Copy out the whole listing below exactly.

Segment Open

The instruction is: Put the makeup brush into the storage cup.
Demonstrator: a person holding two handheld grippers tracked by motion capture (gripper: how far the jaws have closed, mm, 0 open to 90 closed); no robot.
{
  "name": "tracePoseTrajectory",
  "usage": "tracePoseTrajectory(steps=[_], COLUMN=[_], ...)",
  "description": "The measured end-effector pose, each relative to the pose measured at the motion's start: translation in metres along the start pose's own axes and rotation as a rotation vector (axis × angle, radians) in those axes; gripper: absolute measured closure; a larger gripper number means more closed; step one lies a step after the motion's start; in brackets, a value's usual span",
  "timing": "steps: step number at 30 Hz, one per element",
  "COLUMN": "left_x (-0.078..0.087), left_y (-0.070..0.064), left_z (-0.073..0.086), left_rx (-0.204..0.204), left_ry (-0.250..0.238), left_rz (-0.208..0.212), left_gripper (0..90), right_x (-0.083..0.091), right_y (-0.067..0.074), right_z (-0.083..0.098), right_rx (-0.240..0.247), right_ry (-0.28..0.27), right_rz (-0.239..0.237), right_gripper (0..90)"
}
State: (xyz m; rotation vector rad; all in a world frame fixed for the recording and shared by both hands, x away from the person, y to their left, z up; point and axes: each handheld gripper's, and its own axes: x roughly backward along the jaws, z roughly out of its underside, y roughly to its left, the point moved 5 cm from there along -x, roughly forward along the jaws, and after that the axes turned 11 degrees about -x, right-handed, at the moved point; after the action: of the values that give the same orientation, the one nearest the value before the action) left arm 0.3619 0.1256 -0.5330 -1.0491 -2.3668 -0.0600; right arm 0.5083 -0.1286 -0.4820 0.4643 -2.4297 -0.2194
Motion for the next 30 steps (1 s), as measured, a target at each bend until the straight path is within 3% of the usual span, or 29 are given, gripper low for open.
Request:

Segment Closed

--- Exercise response ---
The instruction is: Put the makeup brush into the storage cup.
Demonstrator: a person holding two handheld grippers tracked by motion capture (gripper: how far the jaws have closed, mm, 0 open to 90 closed); no robot.
{
  "name": "tracePoseTrajectory",
  "usage": "tracePoseTrajectory(steps=[_], COLUMN=[_], ...)",
  "description": "The measured end-effector pose, each relative to the pose measured at the motion's start: translation in metres along the start pose's own axes and rotation as a rotation vector (axis × angle, radians) in those axes; gripper: absolute measured closure; a larger gripper number means more closed; step one lies a step after the motion's start; in brackets, a value's usual span",
  "timing": "steps: step number at 30 Hz, one per element",
  "COLUMN": "left_x (-0.078..0.087), left_y (-0.070..0.064), left_z (-0.073..0.086), left_rx (-0.204..0.204), left_ry (-0.250..0.238), left_rz (-0.208..0.212), left_gripper (0..90), right_x (-0.083..0.091), right_y (-0.067..0.074), right_z (-0.083..0.098), right_rx (-0.240..0.247), right_ry (-0.28..0.27), right_rz (-0.239..0.237), right_gripper (0..90)"
}
State: (xyz m; rotation vector rad; all in a world frame fixed for the recording and shared by both hands, x away from the person, y to their left, z up; point and axes: each handheld gripper's, and its own axes: x roughly backward along the jaws, z roughly out of its underside, y roughly to its left, the point moved 5 cm from there along -x, roughly forward along the jaws, and after that the axes turned 11 degrees about -x, right-handed, at the moved point; after the action: of the values that give the same orientation, the one nearest the value before the action) left arm 0.3619 0.1256 -0.5330 -1.0491 -2.3668 -0.0600; right arm 0.5083 -0.1286 -0.4820 0.4643 -2.4297 -0.2194
Motion for the next 30 steps (1 s), as measured, a target at each bend until the straight path is within 3% of the usual span, or 29 are given, gripper low for open.
Request:

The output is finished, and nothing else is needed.